AIM OF THE EXERCISE —
The answer is the full listing below, copied exactly, with its pictures omitted.

DATASET CONTENT —
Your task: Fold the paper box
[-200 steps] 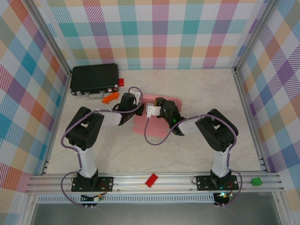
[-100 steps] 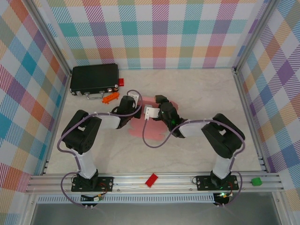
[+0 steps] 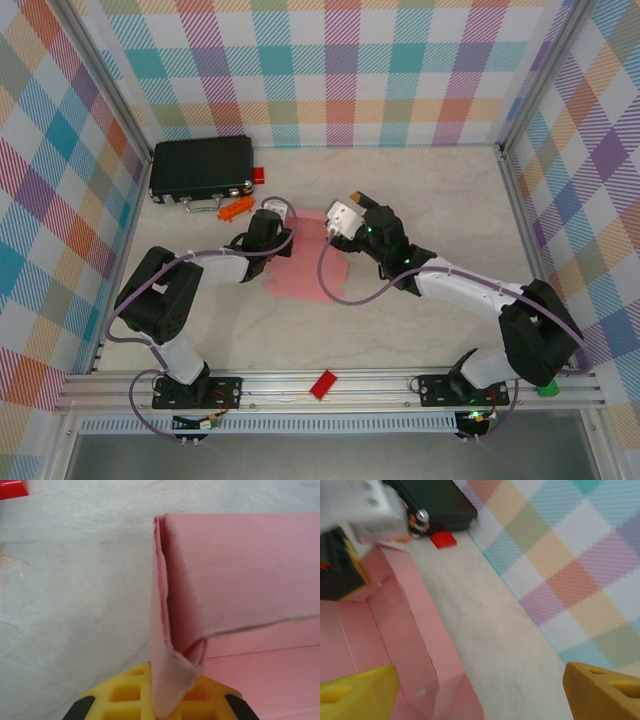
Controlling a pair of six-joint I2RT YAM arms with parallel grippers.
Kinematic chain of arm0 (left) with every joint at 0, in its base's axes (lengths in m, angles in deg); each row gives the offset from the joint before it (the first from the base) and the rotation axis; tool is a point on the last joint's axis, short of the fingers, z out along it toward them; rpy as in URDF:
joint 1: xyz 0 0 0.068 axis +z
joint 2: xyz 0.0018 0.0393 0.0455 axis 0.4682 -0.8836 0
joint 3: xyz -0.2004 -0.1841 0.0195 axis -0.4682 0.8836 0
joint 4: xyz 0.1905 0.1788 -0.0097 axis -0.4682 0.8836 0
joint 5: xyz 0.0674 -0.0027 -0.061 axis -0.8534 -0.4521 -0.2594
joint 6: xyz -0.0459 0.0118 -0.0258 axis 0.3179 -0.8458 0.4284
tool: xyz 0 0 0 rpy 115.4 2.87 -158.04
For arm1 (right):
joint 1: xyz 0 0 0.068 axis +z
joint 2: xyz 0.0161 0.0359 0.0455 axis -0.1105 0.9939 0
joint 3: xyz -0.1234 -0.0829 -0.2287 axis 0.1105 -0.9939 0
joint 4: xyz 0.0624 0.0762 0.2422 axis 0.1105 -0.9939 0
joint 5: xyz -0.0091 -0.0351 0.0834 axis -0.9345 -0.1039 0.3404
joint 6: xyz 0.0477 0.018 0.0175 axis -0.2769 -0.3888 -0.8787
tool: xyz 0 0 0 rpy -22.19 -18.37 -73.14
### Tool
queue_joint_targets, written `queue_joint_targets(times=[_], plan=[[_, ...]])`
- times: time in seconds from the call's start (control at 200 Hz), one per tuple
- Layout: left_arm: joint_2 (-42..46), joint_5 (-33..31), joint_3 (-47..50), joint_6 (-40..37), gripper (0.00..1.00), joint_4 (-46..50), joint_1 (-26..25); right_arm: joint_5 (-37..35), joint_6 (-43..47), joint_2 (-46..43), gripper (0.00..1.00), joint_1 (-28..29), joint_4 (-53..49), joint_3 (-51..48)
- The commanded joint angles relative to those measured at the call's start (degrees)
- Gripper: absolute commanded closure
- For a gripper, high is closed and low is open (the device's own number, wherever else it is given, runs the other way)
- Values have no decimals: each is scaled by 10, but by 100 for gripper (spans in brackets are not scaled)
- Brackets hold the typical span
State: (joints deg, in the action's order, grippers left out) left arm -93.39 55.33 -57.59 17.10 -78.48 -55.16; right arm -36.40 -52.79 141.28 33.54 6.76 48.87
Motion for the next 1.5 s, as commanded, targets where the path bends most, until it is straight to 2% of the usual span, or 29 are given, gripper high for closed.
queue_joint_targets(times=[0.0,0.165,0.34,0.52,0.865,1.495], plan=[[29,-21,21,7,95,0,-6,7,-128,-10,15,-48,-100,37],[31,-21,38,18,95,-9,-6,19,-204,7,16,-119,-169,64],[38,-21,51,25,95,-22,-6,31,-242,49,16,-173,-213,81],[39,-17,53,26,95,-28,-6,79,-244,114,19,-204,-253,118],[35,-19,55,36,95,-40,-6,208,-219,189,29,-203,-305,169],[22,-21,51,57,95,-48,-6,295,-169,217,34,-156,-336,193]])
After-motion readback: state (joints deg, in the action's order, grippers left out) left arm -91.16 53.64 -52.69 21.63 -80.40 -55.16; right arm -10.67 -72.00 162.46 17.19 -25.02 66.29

RESULT OF THIS TASK —
Your task: Fold the paper box
[-200 steps] 
[-100 steps] 
[+0 steps] 
Controlling a pair of six-joint I2RT YAM arms with parallel grippers.
Kinematic chain of arm0 (left) with every joint at 0, in its base's axes (lengths in m, angles in deg); each row gives the offset from the joint before it (the first from the base) and the rotation axis; tool is a point on the last joint's axis, short of the fingers, z out along it toward them; rpy as in URDF:
joint 1: xyz 0 0 0.068 axis +z
joint 2: xyz 0.0018 0.0393 0.0455 axis 0.4682 -0.8836 0
joint 3: xyz -0.2004 -0.1841 0.0195 axis -0.4682 0.8836 0
joint 4: xyz 0.1905 0.1788 -0.0097 axis -0.4682 0.8836 0
joint 5: xyz 0.0674 -0.0027 -0.061 axis -0.8534 -0.4521 -0.2594
joint 6: xyz -0.0459 0.0118 -0.0258 axis 0.3179 -0.8458 0.4284
tool: xyz 0 0 0 rpy 115.4 2.87 -158.04
For arm1 (right):
joint 1: xyz 0 0 0.068 axis +z
joint 2: xyz 0.0161 0.0359 0.0455 axis -0.1105 0.9939 0
joint 3: xyz -0.1234 -0.0829 -0.2287 axis 0.1105 -0.9939 0
joint 4: xyz 0.0624 0.0762 0.2422 axis 0.1105 -0.9939 0
joint 5: xyz -0.0091 -0.0351 0.0834 axis -0.9345 -0.1039 0.3404
joint 6: xyz 0.0477 0.018 0.0175 axis -0.2769 -0.3888 -0.8787
tool: xyz 0 0 0 rpy -22.19 -18.37 -73.14
### Tool
queue_joint_targets, written `queue_joint_targets(times=[_], plan=[[_, ...]])`
- times: time in seconds from the call's start (control at 200 Hz), one per tuple
- Layout: left_arm: joint_2 (-42..46), joint_5 (-33..31), joint_3 (-47..50), joint_6 (-40..37), gripper (0.00..1.00), joint_4 (-46..50), joint_1 (-26..25); right_arm: joint_5 (-37..35), joint_6 (-43..47), joint_2 (-46..43), gripper (0.00..1.00), joint_1 (-28..29), joint_4 (-53..49), joint_3 (-51..48)
- The commanded joint angles relative to those measured at the call's start (degrees)
- Gripper: absolute commanded closure
- For a gripper, high is closed and low is open (the device's own number, wherever else it is given, runs the other way)
- Values have no decimals: each is scaled by 10, but by 100 for gripper (spans in brackets are not scaled)
- Brackets hold the typical span
State: (joints deg, in the action's order, grippers left out) left arm -93.39 55.33 -57.59 17.10 -78.48 -55.16; right arm -36.40 -52.79 141.28 33.54 6.76 48.87
Motion for the next 1.5 s, as commanded, targets where the path bends most, until it is straight to 2% of the usual span, or 29 are given, gripper high for closed.
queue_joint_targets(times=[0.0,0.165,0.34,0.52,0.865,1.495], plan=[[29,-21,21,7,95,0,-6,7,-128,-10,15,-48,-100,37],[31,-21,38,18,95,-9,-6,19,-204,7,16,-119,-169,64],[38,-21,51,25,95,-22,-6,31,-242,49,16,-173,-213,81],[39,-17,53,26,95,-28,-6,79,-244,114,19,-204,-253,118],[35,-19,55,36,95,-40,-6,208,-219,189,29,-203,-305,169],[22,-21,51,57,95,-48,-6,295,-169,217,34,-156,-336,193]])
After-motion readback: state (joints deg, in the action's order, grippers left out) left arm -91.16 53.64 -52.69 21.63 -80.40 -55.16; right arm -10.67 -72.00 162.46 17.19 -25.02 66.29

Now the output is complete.